The EpiPen delivers a dose of epinephrine through clothing to stop a potentially life-threatening allergic reaction.
Dr. Kevin Dooms, an allergist in Bellevue, is one of those looking to change the state law so he can prescribe epinephrine to schools.
“Sometimes there are situations where kids get into trouble, they have, they may not know they have a food allergy,” Dooms said. “They may not have a pen at all, or there might not be a pen nearby.”
His push follows the death of Ammaria Johnson in Virginia last year. The 7-year-old had a known food allergy, but did not have her own EpiPen. It was illegal for her school nurse in to give the girl another student’s epinephrine. By the time paramedics arrived, it was too late.

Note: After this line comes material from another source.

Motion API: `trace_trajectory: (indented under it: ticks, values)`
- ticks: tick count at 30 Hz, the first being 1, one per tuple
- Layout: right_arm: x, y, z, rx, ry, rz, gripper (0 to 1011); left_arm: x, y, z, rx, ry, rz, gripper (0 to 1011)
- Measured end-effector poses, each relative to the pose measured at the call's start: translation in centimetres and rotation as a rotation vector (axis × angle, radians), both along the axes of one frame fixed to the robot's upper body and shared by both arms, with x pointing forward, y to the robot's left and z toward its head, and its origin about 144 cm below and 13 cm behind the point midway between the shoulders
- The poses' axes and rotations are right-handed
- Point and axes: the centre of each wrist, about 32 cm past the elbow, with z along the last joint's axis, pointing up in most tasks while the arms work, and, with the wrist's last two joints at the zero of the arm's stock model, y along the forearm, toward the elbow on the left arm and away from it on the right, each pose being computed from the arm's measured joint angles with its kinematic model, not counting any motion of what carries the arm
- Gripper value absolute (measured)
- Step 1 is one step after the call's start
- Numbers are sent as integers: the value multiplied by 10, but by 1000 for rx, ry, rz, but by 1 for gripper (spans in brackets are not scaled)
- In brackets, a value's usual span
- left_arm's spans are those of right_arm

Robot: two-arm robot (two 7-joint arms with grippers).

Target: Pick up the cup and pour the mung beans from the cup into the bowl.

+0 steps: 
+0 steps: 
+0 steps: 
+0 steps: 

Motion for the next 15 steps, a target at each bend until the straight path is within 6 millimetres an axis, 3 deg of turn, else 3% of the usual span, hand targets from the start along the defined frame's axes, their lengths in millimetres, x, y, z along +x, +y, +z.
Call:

Washington has the same law, blocking school staffers from giving students the medicine unless they have a prescription.
Sally porter’s son has a severe peanut allergy. She wants to change the law for other parents, whose children may not know they’re allergic.
Recent studies have shown that 1 in 13 children in this country has a food allergy. And 40 percent of those may be at risk for a severe reaction.
Some question the risk of giving schools the drug, concerned that a school nurse or other staff member may misread a child’s symptoms and give a student a dose of epinephrine.
The bill introduced Wednesday in Olympia would give legal protection to doctors, pharmacists, school employees and the schools themselves in the case of epinephrine being administered.